Work instruction
Exact copies of all the entries are required.

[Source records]
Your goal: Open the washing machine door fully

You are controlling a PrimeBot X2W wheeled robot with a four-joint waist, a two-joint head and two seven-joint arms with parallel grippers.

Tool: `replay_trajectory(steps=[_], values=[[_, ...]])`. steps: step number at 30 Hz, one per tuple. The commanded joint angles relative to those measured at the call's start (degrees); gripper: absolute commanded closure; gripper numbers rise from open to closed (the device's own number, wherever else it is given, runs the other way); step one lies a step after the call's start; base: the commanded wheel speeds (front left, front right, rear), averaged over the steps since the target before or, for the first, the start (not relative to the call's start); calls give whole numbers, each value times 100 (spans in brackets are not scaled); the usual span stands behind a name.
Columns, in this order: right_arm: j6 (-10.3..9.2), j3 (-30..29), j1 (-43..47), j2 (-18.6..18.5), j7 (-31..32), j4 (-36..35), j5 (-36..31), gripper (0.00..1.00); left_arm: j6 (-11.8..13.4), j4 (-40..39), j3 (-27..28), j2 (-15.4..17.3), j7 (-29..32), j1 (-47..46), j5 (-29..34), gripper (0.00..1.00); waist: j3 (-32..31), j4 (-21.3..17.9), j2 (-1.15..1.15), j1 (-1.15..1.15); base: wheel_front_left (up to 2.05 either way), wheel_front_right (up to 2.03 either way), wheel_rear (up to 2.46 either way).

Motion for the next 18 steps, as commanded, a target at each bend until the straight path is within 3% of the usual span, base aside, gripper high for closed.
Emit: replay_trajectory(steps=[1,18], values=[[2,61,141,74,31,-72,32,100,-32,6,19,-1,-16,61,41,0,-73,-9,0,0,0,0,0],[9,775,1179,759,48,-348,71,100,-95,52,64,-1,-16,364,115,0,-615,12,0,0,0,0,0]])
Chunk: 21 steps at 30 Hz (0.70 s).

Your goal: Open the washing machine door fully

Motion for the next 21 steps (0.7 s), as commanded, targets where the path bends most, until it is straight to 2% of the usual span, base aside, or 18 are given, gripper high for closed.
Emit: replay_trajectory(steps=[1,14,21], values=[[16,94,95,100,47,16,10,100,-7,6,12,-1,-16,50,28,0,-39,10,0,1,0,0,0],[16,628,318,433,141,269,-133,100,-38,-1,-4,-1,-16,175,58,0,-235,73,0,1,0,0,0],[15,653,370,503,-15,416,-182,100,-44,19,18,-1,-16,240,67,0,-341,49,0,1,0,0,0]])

Solution to this task
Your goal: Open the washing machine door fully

You are controlling a PrimeBot X2W wheeled robot with a four-joint waist, a two-joint head and two seven-joint arms with parallel grippers.

Tool: `replay_trajectory(steps=[_], values=[[_, ...]])`. steps: step number at 30 Hz, one per tuple. The commanded joint angles relative to those measured at the call's start (degrees); gripper: absolute commanded closure; gripper numbers rise from open to closed (the device's own number, wherever else it is given, runs the other way); step one lies a step after the call's start; base: the commanded wheel speeds (front left, front right, rear), averaged over the steps since the target before or, for the first, the start (not relative to the call's start); calls give whole numbers, each value times 100 (spans in brackets are not scaled); the usual span stands behind a name.
Columns, in this order: right_arm: j6 (-10.3..9.2), j3 (-30..29), j1 (-43..47), j2 (-18.6..18.5), j7 (-31..32), j4 (-36..35), j5 (-36..31), gripper (0.00..1.00); left_arm: j6 (-11.8..13.4), j4 (-40..39), j3 (-27..28), j2 (-15.4..17.3), j7 (-29..32), j1 (-47..46), j5 (-29..34), gripper (0.00..1.00); waist: j3 (-32..31), j4 (-21.3..17.9), j2 (-1.15..1.15), j1 (-1.15..1.15); base: wheel_front_left (up to 2.05 either way), wheel_front_right (up to 2.03 either way), wheel_rear (up to 2.46 either way).

Motion for the next 18 steps, as commanded, a target at each bend until the straight path is within 3% of the usual span, base aside, gripper high for closed.
Emit: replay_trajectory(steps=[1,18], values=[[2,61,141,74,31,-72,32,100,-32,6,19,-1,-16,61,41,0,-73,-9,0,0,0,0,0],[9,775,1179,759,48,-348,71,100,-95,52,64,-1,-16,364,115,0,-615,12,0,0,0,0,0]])
Chunk: 21 steps at 30 Hz (0.70 s).

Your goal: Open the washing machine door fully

Motion for the next 21 steps (0.7 s), as commanded, targets where the path bends most, until it is straight to 2% of the usual span, base aside, or 18 are given, gripper high for closed.
Emit: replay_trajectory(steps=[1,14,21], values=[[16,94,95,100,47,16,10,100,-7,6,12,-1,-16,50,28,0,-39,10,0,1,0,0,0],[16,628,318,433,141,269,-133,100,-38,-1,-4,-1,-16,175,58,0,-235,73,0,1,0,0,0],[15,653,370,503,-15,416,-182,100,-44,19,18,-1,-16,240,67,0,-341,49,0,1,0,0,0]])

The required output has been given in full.